Москва пленила Ильзу своими соборами (хотя и чуждой архитектуры), консерваторией, театрами. Однако ни капельки не уменьшились ее тревоги и страхи. Сначала ей было страшно за покинутых в Риге близких, за тяжело протекавшую беременность, за родившуюся в войну крохотульку Дину, за мужа, вечно пропадавшего в командировках. А в войну душа ее замкнулась наглухо. В оккупированной Риге мать, брата и малолетнюю сестренку схватили, найдя в каком-то поколении предков по материнской линии примесь еврейской крови. Правда была это или нет, а миновать печей Освенцима им не удалось. Отец, добродушный синеглазый великан, передавший единственной внучке форму и цвет своих глаз, дожил до возвращения Советской Армии, но так и не увидел Дины: папа с мамой увезли ее из Москвы на Восток. Старик умер в полном одиночестве.
Позади война, Москва, многочисленные переезды, позади уже добрая половина жизни, а треволнений не убавилось. Ей всегда не по себе, когда мужа нет дома. Она надеялась еще вернуться в театр и не хотелось связывать руки новой беременностью и новыми заботами. А когда надежды на возвращение рухнули и она пошла к музучилище учить вокалу других — тревоги за себя перенеслись на учеников и учениц, успехи которых должны были служить оправданием ее собственной неудавшейся карьеры в искусстве.
Но всего тревожнее, конечно, за Дину. Зря не родила еще двух-трех. Избалованное родительским вниманием единственное чадо росло своевольным, капризным, даже, пожалуй, жестоким в своем детском эгоизме, логика которого была до смешного проста: все родители — люди, а людям свойственна жертвенность; стало быть, мои родители должны пожертвовать всем ради меня. С этой позиции Дина и смотрела на все вокруг.
Ильза Генриховна достала круглое зеркало, и на нее глянуло привлекательное, немного удлиненное лицо с темными глазами, тонким, с чуть намеченной горбинкой носом. Рот еще свежий, сочный, даже без помады. Выдает шея. Особенно мешки под подбородком вздуваются, когда приходится показывать в классе новый вокализ или когда поругаешься с мужем.

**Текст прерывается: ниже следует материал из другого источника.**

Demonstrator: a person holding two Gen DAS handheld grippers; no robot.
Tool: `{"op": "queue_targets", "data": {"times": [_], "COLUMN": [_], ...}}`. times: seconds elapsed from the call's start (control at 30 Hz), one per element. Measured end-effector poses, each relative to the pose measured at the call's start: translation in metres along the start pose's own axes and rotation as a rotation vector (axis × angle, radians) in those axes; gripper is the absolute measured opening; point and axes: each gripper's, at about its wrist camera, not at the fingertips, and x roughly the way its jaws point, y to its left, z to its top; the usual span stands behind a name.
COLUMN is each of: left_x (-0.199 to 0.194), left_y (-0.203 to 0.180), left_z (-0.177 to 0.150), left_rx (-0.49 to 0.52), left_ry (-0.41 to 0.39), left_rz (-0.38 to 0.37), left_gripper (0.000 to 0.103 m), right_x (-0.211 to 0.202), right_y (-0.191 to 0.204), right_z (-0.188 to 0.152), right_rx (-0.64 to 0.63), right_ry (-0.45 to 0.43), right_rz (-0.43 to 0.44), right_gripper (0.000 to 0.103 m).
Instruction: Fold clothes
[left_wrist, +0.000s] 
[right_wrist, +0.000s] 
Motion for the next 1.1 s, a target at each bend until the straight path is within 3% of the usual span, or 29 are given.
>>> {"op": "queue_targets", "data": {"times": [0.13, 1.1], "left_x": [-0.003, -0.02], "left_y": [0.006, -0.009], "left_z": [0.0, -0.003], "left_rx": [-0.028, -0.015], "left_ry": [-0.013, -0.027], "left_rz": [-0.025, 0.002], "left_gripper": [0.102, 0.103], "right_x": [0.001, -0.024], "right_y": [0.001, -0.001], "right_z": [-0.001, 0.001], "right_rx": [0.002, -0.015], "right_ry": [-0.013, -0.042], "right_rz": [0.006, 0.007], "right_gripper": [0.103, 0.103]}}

С тех пор как Дина стала студенткой, а сама Ильза Генриховна педагогом, она и на дочь уже не повышает голоса (не педагогично), а как порой хочется накричать, даже отхлопать по щекам. Во всем, конечно, виновата Москва. О, Ильза хорошо знает, что это такое! Москва есть Москва, и юную провинциалку подстерегают на каждом шагу соблазны и ловушки, только держись. Считается, что девчонку опекает тетя Мирдза, но у нее у самой вагон детей и внуков — до Дины ли ей! Вот и прыгает козочка на просторе. Не нужно было отпускать ее в Москву.
Они почти одновременно появились в кухне — дочь, заперев машину в сарайчике и открыв своим ключом дверь, и мать, почистив в ванной зубы. Тетя Груша, недовольно насупив рябоватое лицо, громко стучала посудой — из-за поздних завтраков приходящая работница ничего не успевала сделать, и потому завтраки эти служили предметом постоянных стычек. Она заявила безапелляционно:
— Поедите сами. Я пошла пылесосить.
Склонность тети Груши к модернизованной речи обычно вызывала у Ильзы Генриховны глухое раздражение, а у Дины снисходительную улыбку, но сегодня они обе молча сели за стол. Дина жадно, не прожевывая, глотала яичницу с колбасой. Она осунулась за одну ночь, глаза ввалились — в них застыло выражение растерянности и испуга.
— Отдохнула, называется, — проворчала мать, окинув дочь осуждающим взглядом. — Как ты будешь учиться?
Дина пропустила замечание мимо ушей и, разливая кофе, вздохнула:
— Врачи говорят: нельзя его домой. Анализы какие-то, особый режим. Скверно это, мама. Ничего ты не знаешь, мама.
— Что у него нашли?
— Врачи пока не знают или не говорят.
Помолчав, мать сказала:
— Неужели не уедешь, пока он будет болеть?
— Не уеду.
— А если болезнь примет затяжную форму?
— Возьму академический отпуск.
Ильза Генриховна всплеснула руками.
— Ну скажи, зачем, зачем тебе он?
Дина отчужденно взглянула на мать и сказала холодно:
— С тех пор как нам с Вадимом пришлось заночевать в тундре, в пургу…
Мать со звоном уронила вилку:
— Дева Мария! И ты рассказываешь об этом родной матери?